World War One Casualties and COVID-19 Casualties: A Comparison

In 5 months of active combat in World War One, Austria-Hungary, with a population of 51.4 million, had roughly 133,000 soldiers killed in battle. Many more were wounded and taken prisoner, but I’ll focus on that number. 105,000 were on the Russian Front and 28,000 were on the Serbian Front. On both fronts, the Austro-Hungarian armies were frequently ordered to engage in frontal bayonet charges against prepared enemy positions, without preparatory artillery bombardment. Austrian officers often did not speak the languages of their troops and the central command had no coherent plan for war, as it exhausted troops with marches back and forth to different strategic positions on whims and failed to coordinate sufficient ammunition and equipment for front-line troops.

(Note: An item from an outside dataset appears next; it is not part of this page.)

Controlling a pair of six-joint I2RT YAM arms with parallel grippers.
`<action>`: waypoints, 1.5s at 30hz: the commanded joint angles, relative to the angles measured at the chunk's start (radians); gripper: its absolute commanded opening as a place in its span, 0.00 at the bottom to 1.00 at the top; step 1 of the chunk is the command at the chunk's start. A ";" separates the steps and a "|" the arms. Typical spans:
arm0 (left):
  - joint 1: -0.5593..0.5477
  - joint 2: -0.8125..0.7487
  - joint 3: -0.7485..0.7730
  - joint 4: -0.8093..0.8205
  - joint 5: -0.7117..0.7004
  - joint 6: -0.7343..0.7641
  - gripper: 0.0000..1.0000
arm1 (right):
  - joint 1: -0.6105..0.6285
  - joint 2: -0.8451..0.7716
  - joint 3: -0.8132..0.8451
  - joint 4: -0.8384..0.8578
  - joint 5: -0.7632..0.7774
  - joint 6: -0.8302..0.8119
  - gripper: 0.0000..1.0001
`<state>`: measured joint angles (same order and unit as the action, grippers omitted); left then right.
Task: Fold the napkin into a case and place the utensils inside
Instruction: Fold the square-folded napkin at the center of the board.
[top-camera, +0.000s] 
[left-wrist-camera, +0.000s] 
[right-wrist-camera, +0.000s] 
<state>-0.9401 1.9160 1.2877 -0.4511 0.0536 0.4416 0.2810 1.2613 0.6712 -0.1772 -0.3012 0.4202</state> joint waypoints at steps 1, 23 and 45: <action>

That’s 150 days of combat, roughly, and that works to 887 deaths per day for the army. Adjusted for population to match the USA today, that would mean multiplying by about 6.5: 5766 deaths/day.

True, while the US average of 1200 deaths/day over March-May of 2020 is between a fourth and a fifth of the Austro-Hungarian number, let’s also remember that we’re comparing our numbers to one of the worst-managed armies in the whole of the conflict in this exercise.

The USA spent 200 days in combat in World War One and sustained 53,000 combat and 116,000 total soldier deaths from a population of 92 million. Adjusting for today’s population, that would be equal to 190,684 combat and 417,347 total in those 200 days: 953 per day combat and 2086 per day, total.

Since 1 April, only 7 of the 64 days had less than 953 per day for combat. 16 have been higher than the total deaths per day in World War One for the USA, adjusted for population.

COVID-19 casualties in many other nations are nowhere near wartime numbers, even when adjusted for modern populations. In the USA, they are. That they are speaks to the badly-managed national response to the pandemic. Even if there’s plenty of blame to go around, that all goes back to the person at the top. It all came down to his decisions leading up and during the crisis that set the stage for the needless loss of lives – both buried and permanently wounded from this experience. That we continue to see high daily numbers is testament to the continued failures of the national leadership, of which the president must be the focus of the blame and criticism.